Induction of Insulin-producing Cells from stem Cells
Some agents are shown to stimulate islet neogenesis :
1. GLP-1;
2. GLP-1 analog exendin-4;
3. INGAP;
4. the combination of betacellulin and activin A;
5. conophylline;
6. the combination of EGF and gastrin
Possible approach for generation of insulin-producing cells from progenitor cells. Stem cells are instructed to develop into cells with a β-like phenotype by expression of transcription factors known to promote pancreas and islet development and incubation with additional soluble inducers. Genes that allow selection (such as neomycin resistance or green fluorescence protein) are also introduced into the cells under control of the insulin promoter, facilitating purification of cells expressing the insulin gene. The selected cells can be further engineered with immunoprotective genes and encapsulated to increase their survival following transplantation into diabetic patients. (Reproduced from Efrat S. Cell replacement therapy for type 1 diabetes. Trends Mol Med 2002;8:334, with permission.
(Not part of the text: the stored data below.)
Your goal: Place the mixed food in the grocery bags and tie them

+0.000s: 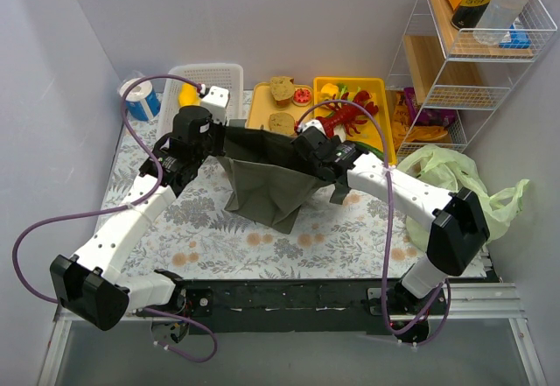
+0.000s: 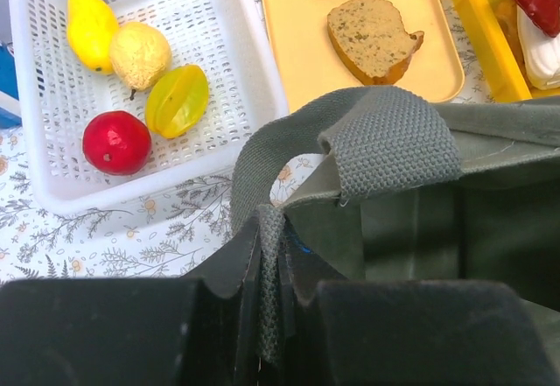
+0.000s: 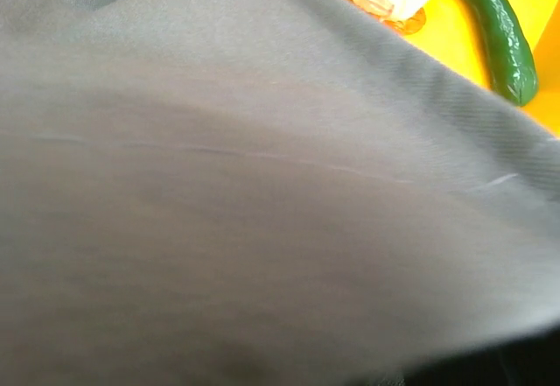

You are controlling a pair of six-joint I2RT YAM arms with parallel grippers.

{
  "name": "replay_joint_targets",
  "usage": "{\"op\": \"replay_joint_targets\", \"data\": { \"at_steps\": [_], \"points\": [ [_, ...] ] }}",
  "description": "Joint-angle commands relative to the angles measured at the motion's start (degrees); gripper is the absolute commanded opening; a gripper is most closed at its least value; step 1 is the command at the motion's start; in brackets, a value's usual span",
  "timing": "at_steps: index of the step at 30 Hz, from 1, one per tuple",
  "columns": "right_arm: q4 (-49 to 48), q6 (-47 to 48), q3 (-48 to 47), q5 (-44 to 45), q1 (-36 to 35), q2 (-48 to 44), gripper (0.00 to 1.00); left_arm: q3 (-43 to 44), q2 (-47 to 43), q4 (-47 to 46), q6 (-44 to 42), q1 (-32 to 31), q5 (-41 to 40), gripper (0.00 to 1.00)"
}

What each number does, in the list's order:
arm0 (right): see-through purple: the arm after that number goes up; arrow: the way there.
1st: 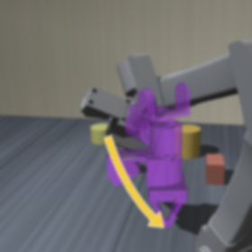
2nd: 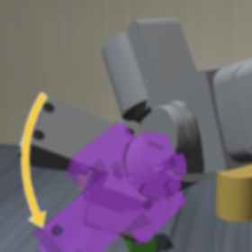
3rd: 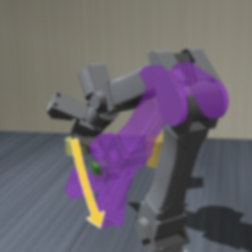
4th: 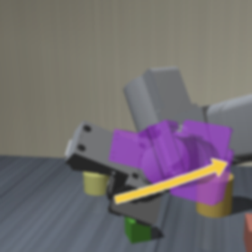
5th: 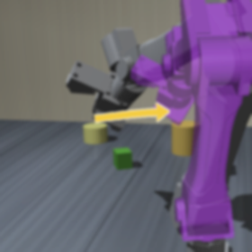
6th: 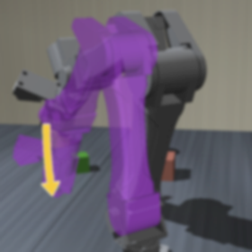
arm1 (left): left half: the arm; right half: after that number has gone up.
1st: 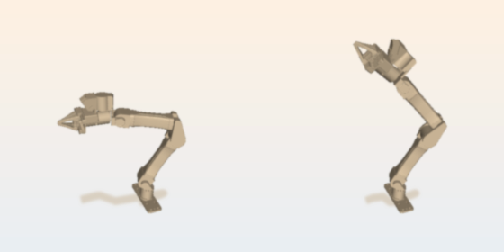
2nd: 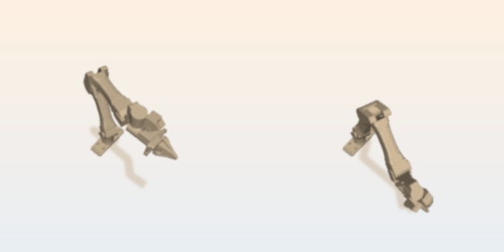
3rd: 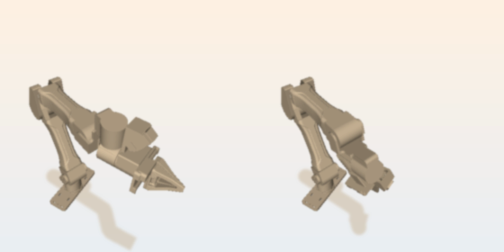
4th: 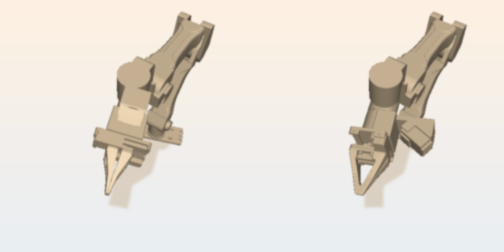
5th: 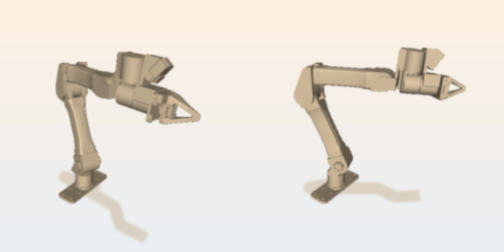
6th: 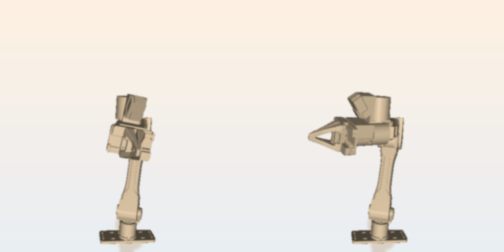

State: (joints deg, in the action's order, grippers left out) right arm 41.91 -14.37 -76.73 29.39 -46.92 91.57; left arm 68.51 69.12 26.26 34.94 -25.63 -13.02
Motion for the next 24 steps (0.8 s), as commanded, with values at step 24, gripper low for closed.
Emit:
{"op": "replay_joint_targets", "data": {
  "at_steps": [24],
  "points": [
    [-11.94,15.69,-33.46,-8.8,10.91,-12.04,0.97,-4.35,1.28,-8.15,6.19,2.34,16.88,0.0]
  ]
}}
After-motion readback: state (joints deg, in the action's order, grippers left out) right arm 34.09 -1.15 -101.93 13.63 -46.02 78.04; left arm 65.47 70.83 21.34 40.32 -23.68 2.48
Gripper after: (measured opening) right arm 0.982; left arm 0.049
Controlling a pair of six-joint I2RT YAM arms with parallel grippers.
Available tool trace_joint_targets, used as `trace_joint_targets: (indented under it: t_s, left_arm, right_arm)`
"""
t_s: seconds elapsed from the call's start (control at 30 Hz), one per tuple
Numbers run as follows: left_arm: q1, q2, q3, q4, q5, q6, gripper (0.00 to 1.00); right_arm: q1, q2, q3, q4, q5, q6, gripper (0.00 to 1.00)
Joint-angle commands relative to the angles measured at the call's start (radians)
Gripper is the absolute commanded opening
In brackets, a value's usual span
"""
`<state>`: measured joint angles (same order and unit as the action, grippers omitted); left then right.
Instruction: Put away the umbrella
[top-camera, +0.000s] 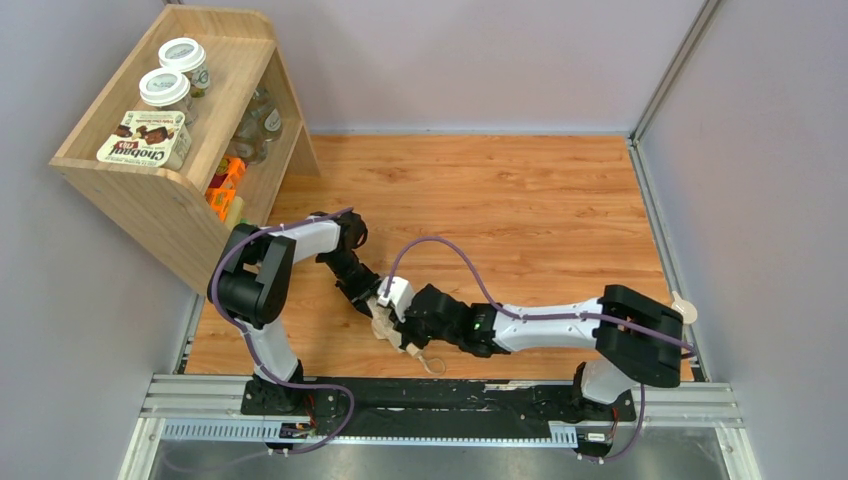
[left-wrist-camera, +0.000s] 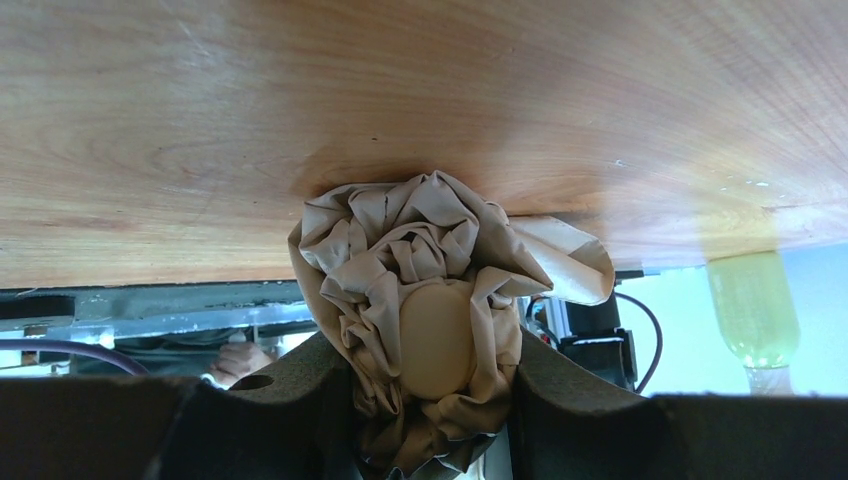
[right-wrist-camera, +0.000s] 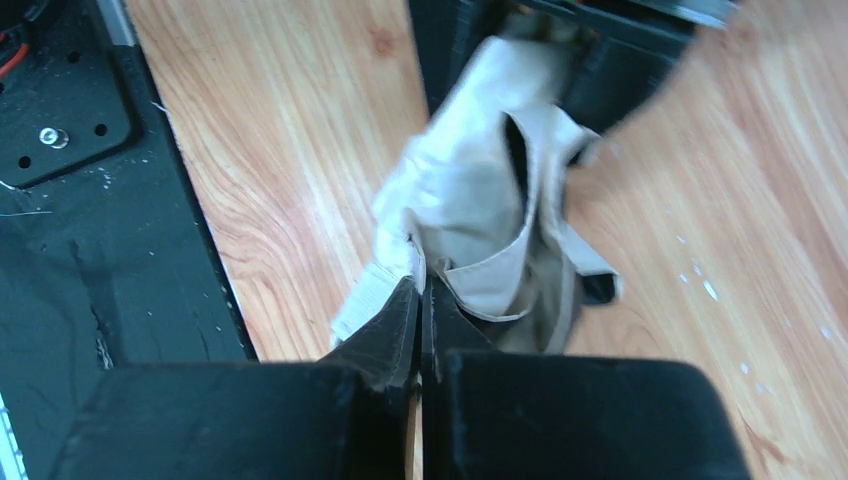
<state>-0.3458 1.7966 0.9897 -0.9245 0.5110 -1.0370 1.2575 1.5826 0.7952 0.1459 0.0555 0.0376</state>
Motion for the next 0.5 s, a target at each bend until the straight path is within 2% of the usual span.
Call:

GLP-1/exendin-4 have incretin effects, enhancing insulin secretion; they also stimulate β cell replication and neogenesis and have anti-apoptotic effects. INGAP, a peptide fragment of pancreatic REG protein, has been associated with regeneration in rodents. Betacellulin, a member of the EGF family, stimulates β cell proliferation. Conophylline is useful in inducing the differentiation of pancreatic β cells both in vivo and in vitro. Both activin A, a member of the TGFβ family, and gastrin are thought to promote β cell differentiation. In particular, exendin-4 has recently received FDA approval for clinical use since successful trials of exendin-4 treatment in type 2 diabetes have been reported, and patients had a significant improvement in glycemic control associated with weight loss. Trials are also being initiated with various combinations of gastrin, EGF and GLP-1 agonists, and no doubt other approaches to increasing β cell mass will soon be developed. It has also been shown that overexpression of embryonic transcription factors, such as PDX-1, Ngn3, BETA2/NeuroD, Pax4, in stem cells could efficiently induce their differentiation into insulin-expressing cells. (Therapeutic Approaches to Preserve Islet Mass in Type 2 Diabetes, Annual Review of Medicine Vol. 57: 265-281 (Volume publication date February 2006) DOI: 10.1146/annurev.med.57.110104.115624)
Conclusions
The most difficult and yet unsolved issue is how to differentiate stem/progenitor cells and acquire fully functional islets. The possibility that pharmacological agents might increase β cell mass is tantalizing because a decrease in β cell mass is the root cause of both types of diabetes. Because of the intensity with which new agents are being tested in clinical trials, answers should emerge in the very near future. Protein transduction technology could also offer a novel therapeutic approach for diabetes. Moreover, the internalization of PDX-1 and BETA2/NeuroD proteins is extremely interesting evidence because endogenous transcription factors, such as TAT and neural homeoproteins, have the activity of intercellular transfer. PDX-1 and BETA2/NeuroD proteins may, in some circumstances, have paracrine activities as part of the physiological process, in that they are released by one cell and then internalized by other cells. Further investigations to understand the regenerative process of the adult pancreas and the appropriate induction of stem/progenitor cell differentiation will help to establish cell-based therapy in diabetes.
The ethical issue is another major obstacle to the clinical use of ES cells.